### Required action
The answer must consist of every line in the data below that holds the word "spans".

### Provided entries
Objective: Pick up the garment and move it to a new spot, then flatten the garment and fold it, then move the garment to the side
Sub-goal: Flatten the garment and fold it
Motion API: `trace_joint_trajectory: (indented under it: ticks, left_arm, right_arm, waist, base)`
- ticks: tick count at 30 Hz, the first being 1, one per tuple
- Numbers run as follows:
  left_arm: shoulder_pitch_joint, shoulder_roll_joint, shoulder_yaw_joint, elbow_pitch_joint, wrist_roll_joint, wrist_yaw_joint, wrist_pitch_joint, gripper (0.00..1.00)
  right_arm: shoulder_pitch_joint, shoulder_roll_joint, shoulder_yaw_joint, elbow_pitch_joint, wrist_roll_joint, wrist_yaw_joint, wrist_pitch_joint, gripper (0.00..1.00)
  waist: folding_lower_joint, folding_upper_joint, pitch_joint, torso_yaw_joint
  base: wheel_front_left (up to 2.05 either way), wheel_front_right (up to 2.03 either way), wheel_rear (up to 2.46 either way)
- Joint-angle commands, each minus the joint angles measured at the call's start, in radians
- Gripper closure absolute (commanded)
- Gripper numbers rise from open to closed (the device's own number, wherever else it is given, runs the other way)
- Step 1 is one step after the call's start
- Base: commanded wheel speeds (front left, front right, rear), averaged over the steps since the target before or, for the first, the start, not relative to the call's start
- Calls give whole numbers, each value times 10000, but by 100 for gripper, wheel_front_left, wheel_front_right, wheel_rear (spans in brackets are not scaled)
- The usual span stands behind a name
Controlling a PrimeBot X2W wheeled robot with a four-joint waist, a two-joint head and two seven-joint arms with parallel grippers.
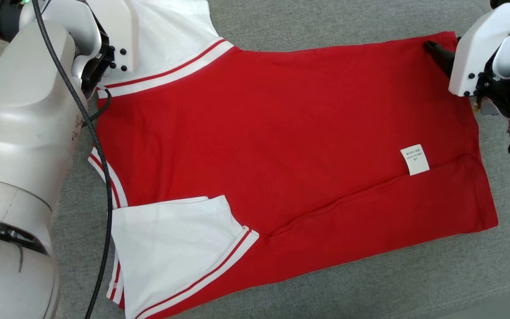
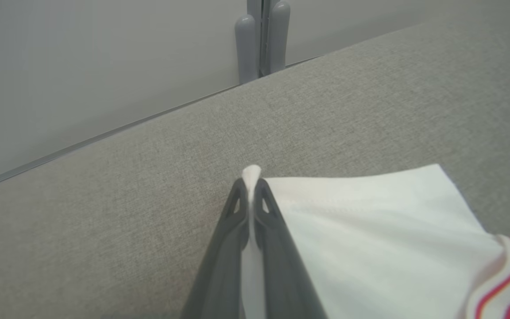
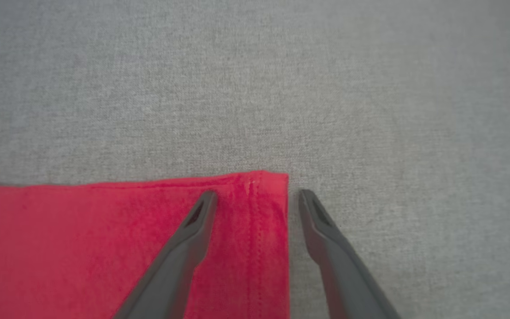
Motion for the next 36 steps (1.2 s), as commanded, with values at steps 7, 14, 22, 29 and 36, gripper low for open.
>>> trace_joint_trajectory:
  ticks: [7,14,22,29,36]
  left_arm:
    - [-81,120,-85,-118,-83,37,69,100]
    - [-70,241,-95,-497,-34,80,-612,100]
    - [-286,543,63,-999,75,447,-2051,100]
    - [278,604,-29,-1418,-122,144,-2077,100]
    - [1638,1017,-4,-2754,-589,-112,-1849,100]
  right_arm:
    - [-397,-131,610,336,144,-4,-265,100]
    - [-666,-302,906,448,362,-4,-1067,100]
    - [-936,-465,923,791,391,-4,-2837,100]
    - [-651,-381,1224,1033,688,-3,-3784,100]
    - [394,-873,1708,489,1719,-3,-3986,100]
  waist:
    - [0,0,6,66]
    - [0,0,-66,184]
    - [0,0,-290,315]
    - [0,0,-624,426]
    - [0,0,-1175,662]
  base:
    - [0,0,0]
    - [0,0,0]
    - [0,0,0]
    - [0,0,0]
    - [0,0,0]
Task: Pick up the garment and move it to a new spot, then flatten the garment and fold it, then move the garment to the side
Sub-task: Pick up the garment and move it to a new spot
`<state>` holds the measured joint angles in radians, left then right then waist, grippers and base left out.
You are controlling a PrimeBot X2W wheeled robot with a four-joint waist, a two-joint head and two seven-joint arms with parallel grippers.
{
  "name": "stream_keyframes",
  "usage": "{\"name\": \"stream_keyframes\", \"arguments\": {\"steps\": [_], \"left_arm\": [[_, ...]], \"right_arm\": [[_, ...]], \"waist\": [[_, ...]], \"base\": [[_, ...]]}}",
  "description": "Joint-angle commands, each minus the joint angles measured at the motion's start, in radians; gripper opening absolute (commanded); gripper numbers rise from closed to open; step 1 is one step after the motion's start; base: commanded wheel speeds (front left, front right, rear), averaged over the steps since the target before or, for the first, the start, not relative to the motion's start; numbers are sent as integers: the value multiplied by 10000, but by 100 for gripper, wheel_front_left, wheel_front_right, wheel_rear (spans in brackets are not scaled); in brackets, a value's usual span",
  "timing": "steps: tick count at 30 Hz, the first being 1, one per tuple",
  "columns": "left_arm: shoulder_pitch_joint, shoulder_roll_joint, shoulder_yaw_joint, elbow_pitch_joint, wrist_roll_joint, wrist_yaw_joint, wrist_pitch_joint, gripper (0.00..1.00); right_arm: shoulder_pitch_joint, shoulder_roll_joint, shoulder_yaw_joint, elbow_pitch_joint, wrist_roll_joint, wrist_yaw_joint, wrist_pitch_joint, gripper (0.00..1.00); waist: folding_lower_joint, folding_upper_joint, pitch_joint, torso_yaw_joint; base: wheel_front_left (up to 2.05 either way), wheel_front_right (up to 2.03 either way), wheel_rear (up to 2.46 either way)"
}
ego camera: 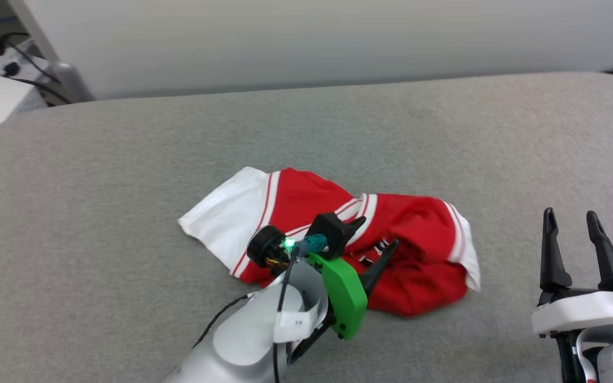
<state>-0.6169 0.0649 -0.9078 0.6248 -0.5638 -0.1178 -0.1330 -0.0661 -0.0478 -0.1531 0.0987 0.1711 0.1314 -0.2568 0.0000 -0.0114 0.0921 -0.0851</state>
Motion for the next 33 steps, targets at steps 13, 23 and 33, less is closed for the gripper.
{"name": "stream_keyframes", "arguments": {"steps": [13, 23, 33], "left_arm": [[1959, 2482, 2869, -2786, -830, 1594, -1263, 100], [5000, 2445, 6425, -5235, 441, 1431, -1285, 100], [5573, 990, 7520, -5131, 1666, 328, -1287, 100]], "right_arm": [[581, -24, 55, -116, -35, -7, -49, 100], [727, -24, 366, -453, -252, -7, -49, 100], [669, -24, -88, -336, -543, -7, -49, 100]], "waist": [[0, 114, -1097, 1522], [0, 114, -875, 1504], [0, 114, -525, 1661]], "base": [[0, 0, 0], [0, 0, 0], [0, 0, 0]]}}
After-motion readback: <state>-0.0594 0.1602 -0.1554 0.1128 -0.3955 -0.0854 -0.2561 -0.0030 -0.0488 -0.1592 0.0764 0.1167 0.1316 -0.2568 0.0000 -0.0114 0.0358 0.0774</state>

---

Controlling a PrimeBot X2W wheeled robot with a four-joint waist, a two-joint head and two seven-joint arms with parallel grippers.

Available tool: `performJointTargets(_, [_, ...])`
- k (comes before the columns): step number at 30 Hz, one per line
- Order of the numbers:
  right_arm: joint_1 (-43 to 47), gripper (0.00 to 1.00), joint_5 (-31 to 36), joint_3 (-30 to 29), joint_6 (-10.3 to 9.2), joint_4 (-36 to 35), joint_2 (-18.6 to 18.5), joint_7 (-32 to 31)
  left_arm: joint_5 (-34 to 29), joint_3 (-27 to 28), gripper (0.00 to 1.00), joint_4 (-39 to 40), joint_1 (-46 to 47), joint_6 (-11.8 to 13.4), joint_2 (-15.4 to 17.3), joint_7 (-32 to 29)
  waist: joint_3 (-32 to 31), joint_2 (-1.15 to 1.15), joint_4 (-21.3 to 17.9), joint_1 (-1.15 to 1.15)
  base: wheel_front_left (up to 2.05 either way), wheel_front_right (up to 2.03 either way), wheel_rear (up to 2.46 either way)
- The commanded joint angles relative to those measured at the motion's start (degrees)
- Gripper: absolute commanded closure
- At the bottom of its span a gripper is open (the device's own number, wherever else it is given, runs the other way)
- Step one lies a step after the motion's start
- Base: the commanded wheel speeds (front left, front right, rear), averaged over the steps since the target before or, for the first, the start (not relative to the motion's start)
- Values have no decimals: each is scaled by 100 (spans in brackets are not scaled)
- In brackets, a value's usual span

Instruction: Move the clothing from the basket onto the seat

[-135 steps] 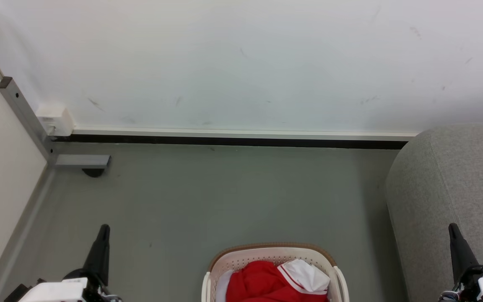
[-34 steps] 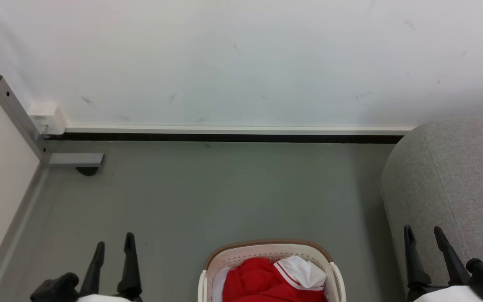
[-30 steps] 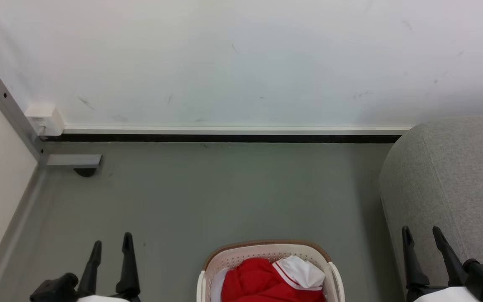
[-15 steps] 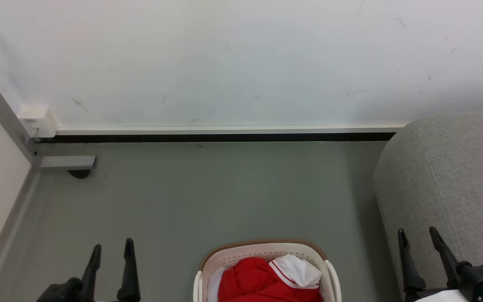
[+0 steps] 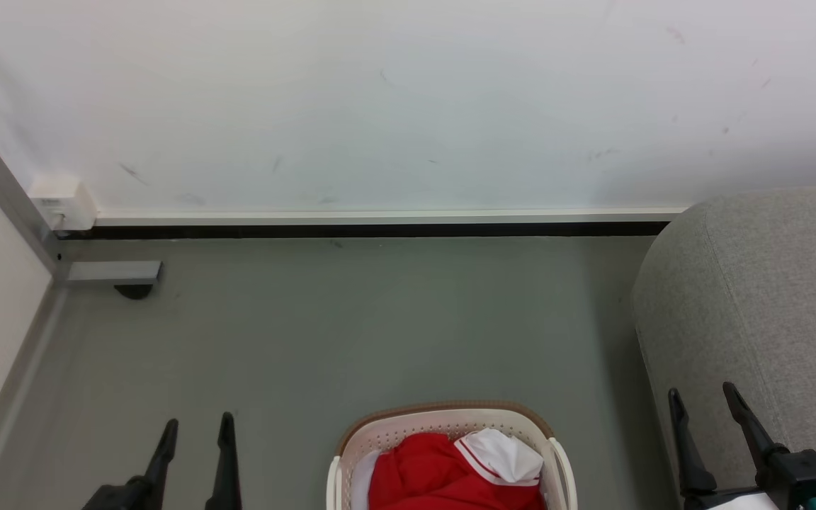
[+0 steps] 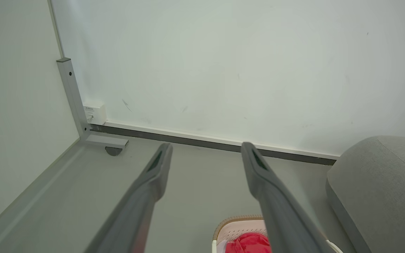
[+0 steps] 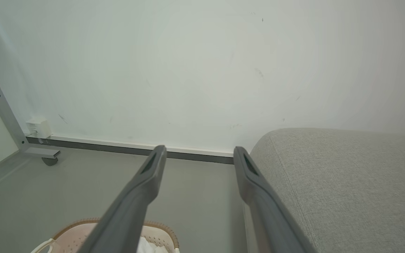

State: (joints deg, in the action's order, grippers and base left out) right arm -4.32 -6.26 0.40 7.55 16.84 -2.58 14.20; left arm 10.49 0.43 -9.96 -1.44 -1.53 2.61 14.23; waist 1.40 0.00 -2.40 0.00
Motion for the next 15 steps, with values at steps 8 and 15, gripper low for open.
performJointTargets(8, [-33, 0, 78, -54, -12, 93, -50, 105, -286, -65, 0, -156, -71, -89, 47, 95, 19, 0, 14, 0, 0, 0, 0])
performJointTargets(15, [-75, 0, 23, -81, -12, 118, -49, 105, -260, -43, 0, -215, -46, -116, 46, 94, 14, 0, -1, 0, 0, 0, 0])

### Written answer
- Calls give whole numbers, each value times 10000, but by 100 for gripper, wheel_front_left, wheel_front_right, wheel_rear (spans in brackets are not scaled)
  "description": "Joint-angle commands, each minus the joint angles measured at the motion's start, in radians; gripper opening absolute (commanded); gripper numbers rise from closed to open; step 1 is one step after the motion's start; base: commanded wheel speeds (front left, front right, rear), averaged over the steps since the target before or, for the first, the start, not relative to the motion's start; numbers are sent as integers: the value multiplied by 10000, but by 100 for gripper, wheel_front_left, wheel_front_right, wheel_rear (spans in brackets are not scaled); in brackets, a value's usual span",
- Values have no decimals: each is scaled by 100 (spans in brackets are not scaled)

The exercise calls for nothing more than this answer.